■ **DATA EXCERPTS**:
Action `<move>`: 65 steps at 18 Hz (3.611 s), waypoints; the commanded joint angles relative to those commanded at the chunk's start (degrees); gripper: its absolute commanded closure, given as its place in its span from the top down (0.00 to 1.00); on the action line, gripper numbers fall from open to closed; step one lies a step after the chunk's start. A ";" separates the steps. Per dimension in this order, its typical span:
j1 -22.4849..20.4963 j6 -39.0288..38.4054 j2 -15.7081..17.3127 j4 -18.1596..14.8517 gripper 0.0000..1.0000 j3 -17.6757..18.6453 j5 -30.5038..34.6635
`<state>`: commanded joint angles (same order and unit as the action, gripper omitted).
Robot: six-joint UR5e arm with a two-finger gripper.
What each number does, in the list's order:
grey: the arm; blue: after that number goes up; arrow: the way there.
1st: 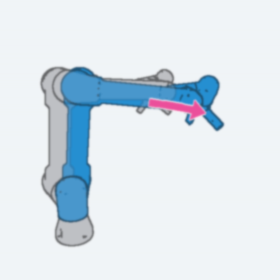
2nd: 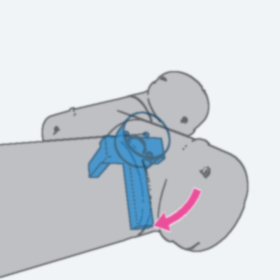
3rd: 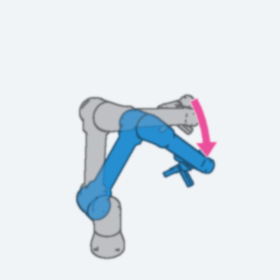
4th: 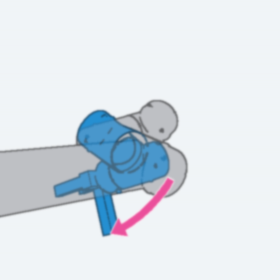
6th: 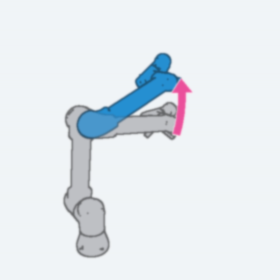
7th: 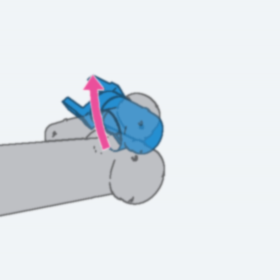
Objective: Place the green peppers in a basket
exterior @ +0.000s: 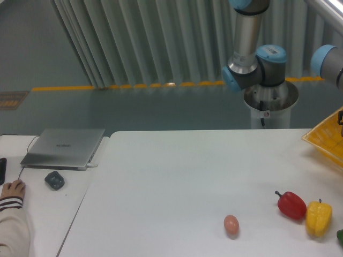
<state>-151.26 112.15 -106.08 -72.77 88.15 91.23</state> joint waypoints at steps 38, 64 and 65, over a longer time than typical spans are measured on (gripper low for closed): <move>6.32 -79.88 -12.56 12.57 1.00 -10.54 1.84; 7.29 -93.87 -19.34 20.04 1.00 -12.39 2.90; 7.29 -93.87 -19.42 20.04 1.00 -12.39 2.90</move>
<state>-143.96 18.28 -125.51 -52.73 75.76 94.13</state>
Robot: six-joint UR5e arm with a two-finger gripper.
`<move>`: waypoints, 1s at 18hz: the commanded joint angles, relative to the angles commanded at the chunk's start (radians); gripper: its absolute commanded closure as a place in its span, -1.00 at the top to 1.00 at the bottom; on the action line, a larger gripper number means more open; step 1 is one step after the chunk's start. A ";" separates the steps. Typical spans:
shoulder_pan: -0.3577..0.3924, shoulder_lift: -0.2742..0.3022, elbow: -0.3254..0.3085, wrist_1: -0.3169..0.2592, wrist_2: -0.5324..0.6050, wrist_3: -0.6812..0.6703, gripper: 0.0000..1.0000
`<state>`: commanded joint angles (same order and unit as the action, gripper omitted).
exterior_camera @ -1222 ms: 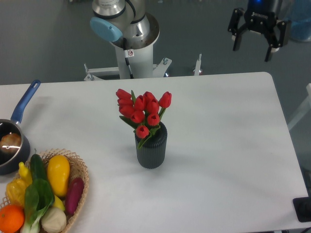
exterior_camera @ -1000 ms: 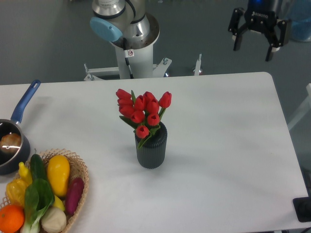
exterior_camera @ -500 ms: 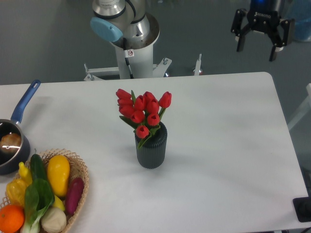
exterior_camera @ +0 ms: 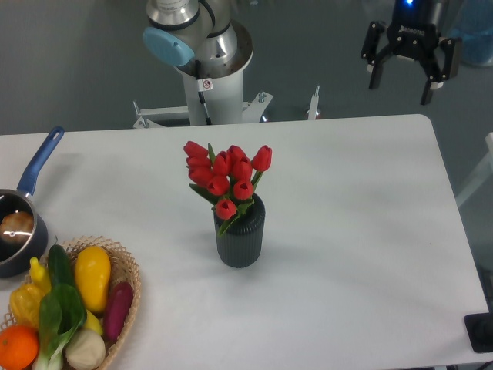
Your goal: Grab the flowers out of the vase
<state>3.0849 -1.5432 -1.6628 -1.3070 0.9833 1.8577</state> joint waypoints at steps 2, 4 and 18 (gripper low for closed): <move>-0.009 -0.012 -0.009 0.000 -0.002 -0.002 1.00; -0.014 -0.012 -0.015 0.000 -0.008 -0.002 1.00; -0.064 -0.040 -0.046 -0.002 -0.060 -0.118 1.00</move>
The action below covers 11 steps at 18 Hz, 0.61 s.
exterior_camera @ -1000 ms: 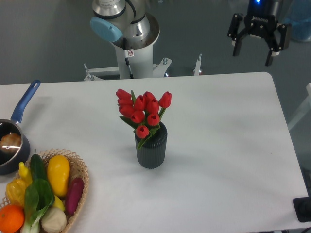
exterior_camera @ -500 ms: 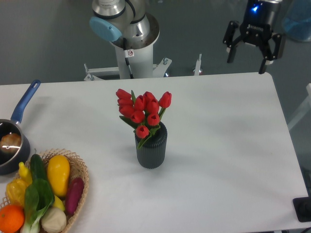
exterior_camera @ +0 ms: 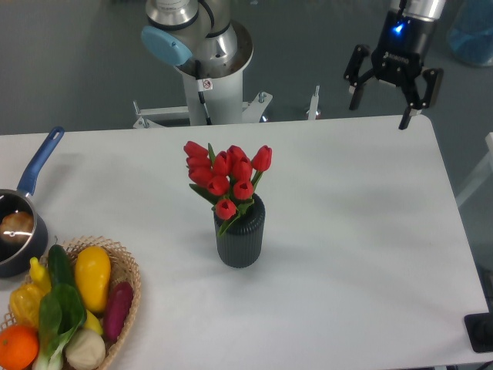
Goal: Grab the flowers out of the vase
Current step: 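Move the open gripper toward the red tulips in the black vase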
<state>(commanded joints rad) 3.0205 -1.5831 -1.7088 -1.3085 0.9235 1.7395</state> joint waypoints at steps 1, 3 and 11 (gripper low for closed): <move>-0.003 0.000 -0.002 0.002 0.000 0.002 1.00; -0.008 0.000 -0.009 0.003 -0.003 0.014 1.00; -0.002 -0.008 -0.006 0.003 -0.055 0.005 1.00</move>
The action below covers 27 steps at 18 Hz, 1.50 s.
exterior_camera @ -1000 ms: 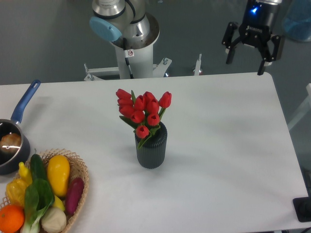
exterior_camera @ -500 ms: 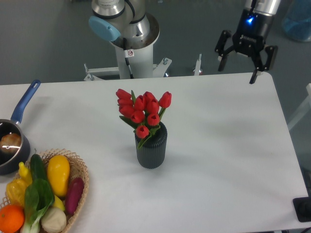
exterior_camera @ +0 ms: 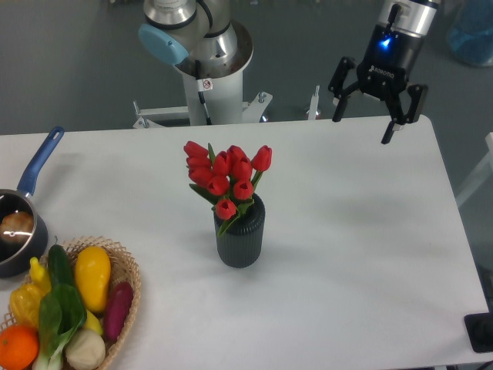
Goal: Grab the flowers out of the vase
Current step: 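Move the open gripper toward the red tulips in the black vase, then lower the open gripper to the tulip stems just above the vase rim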
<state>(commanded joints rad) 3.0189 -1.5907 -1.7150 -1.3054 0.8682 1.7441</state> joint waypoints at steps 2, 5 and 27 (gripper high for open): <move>-0.002 0.000 0.000 0.000 0.000 -0.002 1.00; -0.005 0.000 -0.002 0.000 0.000 -0.003 1.00; -0.097 -0.025 -0.064 -0.002 0.014 -0.009 1.00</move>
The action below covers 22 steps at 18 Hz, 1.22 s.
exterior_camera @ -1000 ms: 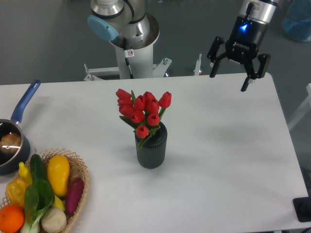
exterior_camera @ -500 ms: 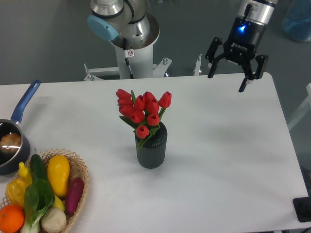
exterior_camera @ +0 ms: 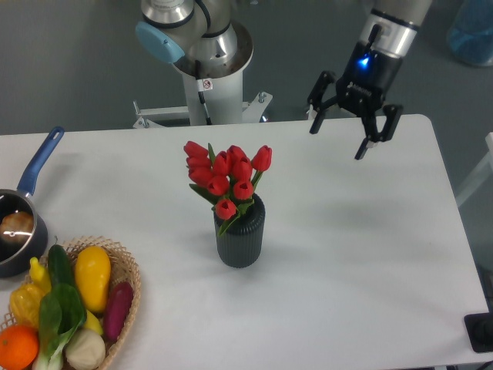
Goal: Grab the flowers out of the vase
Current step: 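Lower the open gripper to the tulip stems just above the vase rim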
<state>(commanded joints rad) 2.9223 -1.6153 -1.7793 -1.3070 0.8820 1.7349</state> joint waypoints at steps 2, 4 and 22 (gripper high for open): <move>-0.005 -0.006 -0.015 0.000 0.014 0.002 1.00; -0.031 -0.017 -0.017 0.000 0.034 0.002 1.00; -0.095 -0.066 -0.074 0.000 0.020 -0.003 1.00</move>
<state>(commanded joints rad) 2.8271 -1.6812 -1.8530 -1.3070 0.9020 1.7319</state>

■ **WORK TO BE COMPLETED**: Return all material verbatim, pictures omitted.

■ **SOLUTION**:
Action `<move>`: 65 steps at 18 Hz (3.611 s), waypoints; the commanded joint angles relative to those commanded at the chunk's start (degrees); gripper: its absolute commanded closure, given as its place in its span from the top down (0.00 to 1.00); on the action line, gripper numbers fall from open to closed; step one lies a step after the chunk's start. A ";" separates the steps. Per dimension in this order, its typical span:
j1 -22.4849..20.4963 j6 -39.0288..38.4054 j2 -15.7081..17.3127 j4 -18.1596..14.8517 gripper 0.0000..1.0000 j3 -17.6757..18.6453 j5 -30.5038..34.6635
`<state>`: commanded joint angles (same order and unit as the action, gripper omitted).
Robot: six-joint UR5e arm with a two-finger gripper.
What each number does, in the list's order:
grey: the arm; blue: after that number goes up; arrow: the way there.
1st: 
2nd: 
3rd: 
4th: 
6th: 
7th: 
Objective: Place the green peppers in a basket
exterior @ +0.000s: 
<state>-151.26 112.15 -106.08 -72.77 88.15 91.23</state> joint waypoints at steps 38, 64 and 65, over a longer time than typical spans are measured on (gripper low for closed): <move>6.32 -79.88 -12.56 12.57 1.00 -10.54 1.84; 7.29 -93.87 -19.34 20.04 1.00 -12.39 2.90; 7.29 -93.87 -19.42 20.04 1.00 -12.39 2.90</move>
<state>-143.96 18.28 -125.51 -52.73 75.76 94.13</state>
Robot: six-joint UR5e arm with a two-finger gripper.
`<move>`: waypoints, 1s at 18hz: the commanded joint angles, relative to the angles commanded at the chunk's start (radians); gripper: its absolute commanded closure as a place in its span, -1.00 at the top to 1.00 at the bottom; on the action line, a larger gripper number means more open; step 1 is one step after the chunk's start. A ";" separates the steps. Typical spans:
shoulder_pan: -0.3577..0.3924, shoulder_lift: -0.2742..0.3022, elbow: -0.3254..0.3085, wrist_1: -0.3169..0.2592, wrist_2: -0.5324..0.6050, wrist_3: -0.6812..0.6703, gripper: 0.0000..1.0000
`<state>`: commanded joint angles (same order and unit as the action, gripper omitted).
exterior_camera @ -1222 ms: 
exterior_camera @ -1000 ms: 
exterior_camera @ -500 ms: 
exterior_camera @ +0 ms: 
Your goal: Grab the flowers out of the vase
<state>3.0849 -1.5432 -1.6628 -1.3070 0.9833 1.8577</state> joint waypoints at steps 2, 4 and 18 (gripper low for closed): <move>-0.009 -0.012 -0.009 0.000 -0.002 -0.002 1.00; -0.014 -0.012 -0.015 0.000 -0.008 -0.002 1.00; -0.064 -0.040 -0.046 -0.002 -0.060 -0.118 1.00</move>
The action below covers 11 steps at 18 Hz, 0.61 s.
exterior_camera @ -1000 ms: 
exterior_camera @ -500 ms: 
exterior_camera @ +0 ms: 
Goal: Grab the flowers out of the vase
Current step: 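Move the open gripper toward the red tulips in the black vase
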<state>(commanded joints rad) 3.0205 -1.5831 -1.7088 -1.3085 0.9235 1.7395</state> joint waypoints at steps 1, 3 and 11 (gripper low for closed): <move>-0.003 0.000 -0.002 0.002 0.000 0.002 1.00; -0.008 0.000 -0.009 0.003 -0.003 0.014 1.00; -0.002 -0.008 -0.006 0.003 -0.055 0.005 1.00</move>
The action below covers 27 steps at 18 Hz, 1.50 s.
exterior_camera @ -1000 ms: 
exterior_camera @ -500 ms: 
exterior_camera @ +0 ms: 
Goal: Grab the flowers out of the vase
Current step: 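Move the open gripper toward the red tulips in the black vase, then lower the open gripper to the tulip stems just above the vase rim
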<state>(commanded joints rad) 3.0189 -1.5907 -1.7150 -1.3054 0.8682 1.7441</state> joint waypoints at steps 2, 5 and 27 (gripper high for open): <move>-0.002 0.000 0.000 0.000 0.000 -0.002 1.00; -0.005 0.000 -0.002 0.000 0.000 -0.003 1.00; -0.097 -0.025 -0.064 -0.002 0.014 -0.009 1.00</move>
The action below covers 22 steps at 18 Hz, 1.22 s.
exterior_camera @ -1000 ms: 
exterior_camera @ -500 ms: 
exterior_camera @ +0 ms: 
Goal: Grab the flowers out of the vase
Current step: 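Lower the open gripper to the tulip stems just above the vase rim
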<state>(commanded joints rad) 2.9223 -1.6153 -1.7793 -1.3070 0.8820 1.7349</state> joint waypoints at steps 2, 4 and 22 (gripper high for open): <move>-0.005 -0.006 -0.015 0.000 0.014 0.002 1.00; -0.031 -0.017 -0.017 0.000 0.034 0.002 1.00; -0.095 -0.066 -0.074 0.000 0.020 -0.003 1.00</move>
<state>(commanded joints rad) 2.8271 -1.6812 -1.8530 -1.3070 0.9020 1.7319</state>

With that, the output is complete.